**Work task:**
Please count the lines below that contain the word "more", and reply with that number alone.

**Records provided:**
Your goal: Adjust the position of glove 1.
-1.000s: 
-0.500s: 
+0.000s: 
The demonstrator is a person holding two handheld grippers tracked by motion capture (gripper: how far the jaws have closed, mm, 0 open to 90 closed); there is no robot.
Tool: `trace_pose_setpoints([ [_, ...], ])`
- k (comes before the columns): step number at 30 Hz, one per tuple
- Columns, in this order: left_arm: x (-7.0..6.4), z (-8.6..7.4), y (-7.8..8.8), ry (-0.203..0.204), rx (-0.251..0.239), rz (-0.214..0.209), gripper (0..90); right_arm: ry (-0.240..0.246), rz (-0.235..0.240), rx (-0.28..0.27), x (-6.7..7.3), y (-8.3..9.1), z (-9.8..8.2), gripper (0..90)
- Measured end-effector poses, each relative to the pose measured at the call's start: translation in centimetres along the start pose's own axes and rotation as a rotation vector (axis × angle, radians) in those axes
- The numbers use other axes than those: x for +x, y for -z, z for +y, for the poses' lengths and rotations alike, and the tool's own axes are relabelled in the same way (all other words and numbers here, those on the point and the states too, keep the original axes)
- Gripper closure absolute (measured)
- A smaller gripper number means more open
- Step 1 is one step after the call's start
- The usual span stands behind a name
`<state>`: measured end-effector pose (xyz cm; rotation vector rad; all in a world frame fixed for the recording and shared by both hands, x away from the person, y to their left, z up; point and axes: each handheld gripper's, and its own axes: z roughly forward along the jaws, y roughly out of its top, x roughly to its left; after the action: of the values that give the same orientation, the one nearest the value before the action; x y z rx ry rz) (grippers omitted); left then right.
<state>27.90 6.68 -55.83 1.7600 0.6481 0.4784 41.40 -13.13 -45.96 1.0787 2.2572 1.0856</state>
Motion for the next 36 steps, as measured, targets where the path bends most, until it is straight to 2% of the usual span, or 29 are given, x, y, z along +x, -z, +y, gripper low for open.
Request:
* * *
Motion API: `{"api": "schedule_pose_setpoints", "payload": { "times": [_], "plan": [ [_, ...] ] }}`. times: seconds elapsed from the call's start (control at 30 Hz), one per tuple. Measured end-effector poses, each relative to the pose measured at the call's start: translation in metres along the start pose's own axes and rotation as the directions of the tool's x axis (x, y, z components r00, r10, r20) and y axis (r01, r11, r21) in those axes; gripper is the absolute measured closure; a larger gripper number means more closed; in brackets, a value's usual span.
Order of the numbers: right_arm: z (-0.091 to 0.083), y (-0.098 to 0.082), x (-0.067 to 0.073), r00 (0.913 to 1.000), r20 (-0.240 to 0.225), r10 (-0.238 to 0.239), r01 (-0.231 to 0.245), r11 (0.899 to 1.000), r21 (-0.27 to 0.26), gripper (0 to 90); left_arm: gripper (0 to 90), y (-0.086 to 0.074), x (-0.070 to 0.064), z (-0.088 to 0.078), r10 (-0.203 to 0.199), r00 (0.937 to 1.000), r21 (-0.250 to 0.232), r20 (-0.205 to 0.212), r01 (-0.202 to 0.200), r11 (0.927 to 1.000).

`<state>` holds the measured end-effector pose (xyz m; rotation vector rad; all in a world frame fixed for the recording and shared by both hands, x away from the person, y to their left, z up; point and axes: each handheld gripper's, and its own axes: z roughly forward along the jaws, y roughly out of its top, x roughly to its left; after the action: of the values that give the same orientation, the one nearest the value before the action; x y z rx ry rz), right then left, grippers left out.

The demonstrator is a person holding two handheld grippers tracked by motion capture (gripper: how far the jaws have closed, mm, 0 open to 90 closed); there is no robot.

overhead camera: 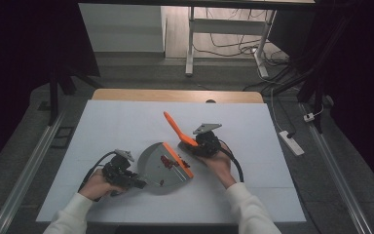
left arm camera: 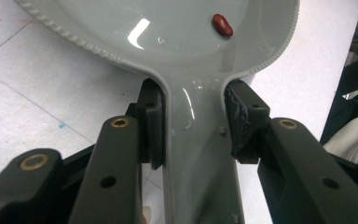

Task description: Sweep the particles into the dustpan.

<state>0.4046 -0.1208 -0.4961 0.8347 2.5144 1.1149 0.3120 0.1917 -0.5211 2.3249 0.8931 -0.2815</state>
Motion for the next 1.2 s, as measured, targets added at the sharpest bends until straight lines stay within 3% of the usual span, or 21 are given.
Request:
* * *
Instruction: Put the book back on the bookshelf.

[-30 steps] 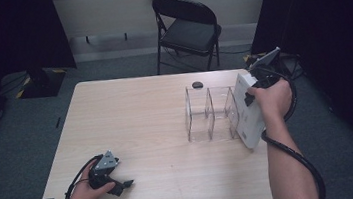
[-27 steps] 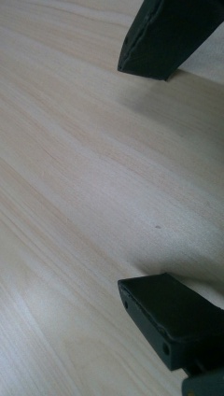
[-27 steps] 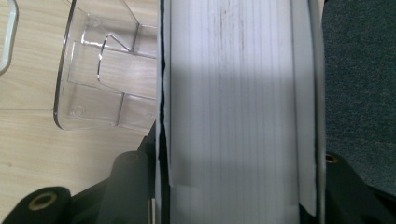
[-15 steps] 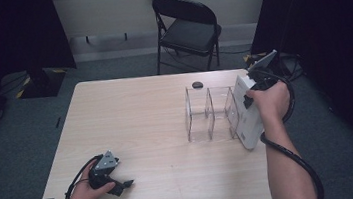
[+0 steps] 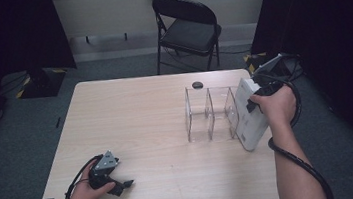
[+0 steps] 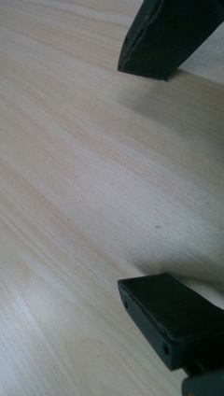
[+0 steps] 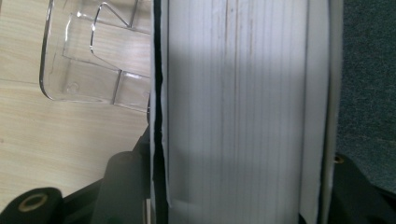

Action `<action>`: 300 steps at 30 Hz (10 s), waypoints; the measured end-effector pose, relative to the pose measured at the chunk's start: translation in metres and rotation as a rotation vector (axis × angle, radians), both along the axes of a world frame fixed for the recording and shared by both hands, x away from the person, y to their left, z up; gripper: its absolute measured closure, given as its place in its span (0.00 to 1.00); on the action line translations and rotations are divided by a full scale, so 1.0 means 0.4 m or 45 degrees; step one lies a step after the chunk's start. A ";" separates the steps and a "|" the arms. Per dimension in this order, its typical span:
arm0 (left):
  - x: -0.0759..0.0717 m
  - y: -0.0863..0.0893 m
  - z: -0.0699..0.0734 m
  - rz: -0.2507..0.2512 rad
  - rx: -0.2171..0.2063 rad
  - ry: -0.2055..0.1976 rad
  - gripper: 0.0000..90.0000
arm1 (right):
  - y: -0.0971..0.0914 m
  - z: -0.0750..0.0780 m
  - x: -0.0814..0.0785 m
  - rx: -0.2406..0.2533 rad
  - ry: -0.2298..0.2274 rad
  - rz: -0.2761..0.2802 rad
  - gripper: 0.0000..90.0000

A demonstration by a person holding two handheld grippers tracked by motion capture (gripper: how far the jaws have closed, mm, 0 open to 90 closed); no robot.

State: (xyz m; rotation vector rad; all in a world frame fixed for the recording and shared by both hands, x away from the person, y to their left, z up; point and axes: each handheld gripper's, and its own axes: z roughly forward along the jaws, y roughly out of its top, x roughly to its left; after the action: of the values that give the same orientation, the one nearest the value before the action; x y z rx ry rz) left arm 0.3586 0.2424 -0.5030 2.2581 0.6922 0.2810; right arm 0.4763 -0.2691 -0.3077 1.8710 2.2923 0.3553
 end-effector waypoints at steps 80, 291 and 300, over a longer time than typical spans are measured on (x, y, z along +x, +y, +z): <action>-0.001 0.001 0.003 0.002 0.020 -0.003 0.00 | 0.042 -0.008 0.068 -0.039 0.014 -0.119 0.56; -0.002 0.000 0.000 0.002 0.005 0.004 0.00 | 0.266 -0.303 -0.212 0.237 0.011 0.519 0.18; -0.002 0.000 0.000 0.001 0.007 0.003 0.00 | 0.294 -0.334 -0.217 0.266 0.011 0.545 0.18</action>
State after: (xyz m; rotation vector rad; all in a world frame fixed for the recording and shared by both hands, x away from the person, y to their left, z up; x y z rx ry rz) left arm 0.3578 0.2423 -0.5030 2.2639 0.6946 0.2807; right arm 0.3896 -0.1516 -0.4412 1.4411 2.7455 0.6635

**Exercise solution:**
2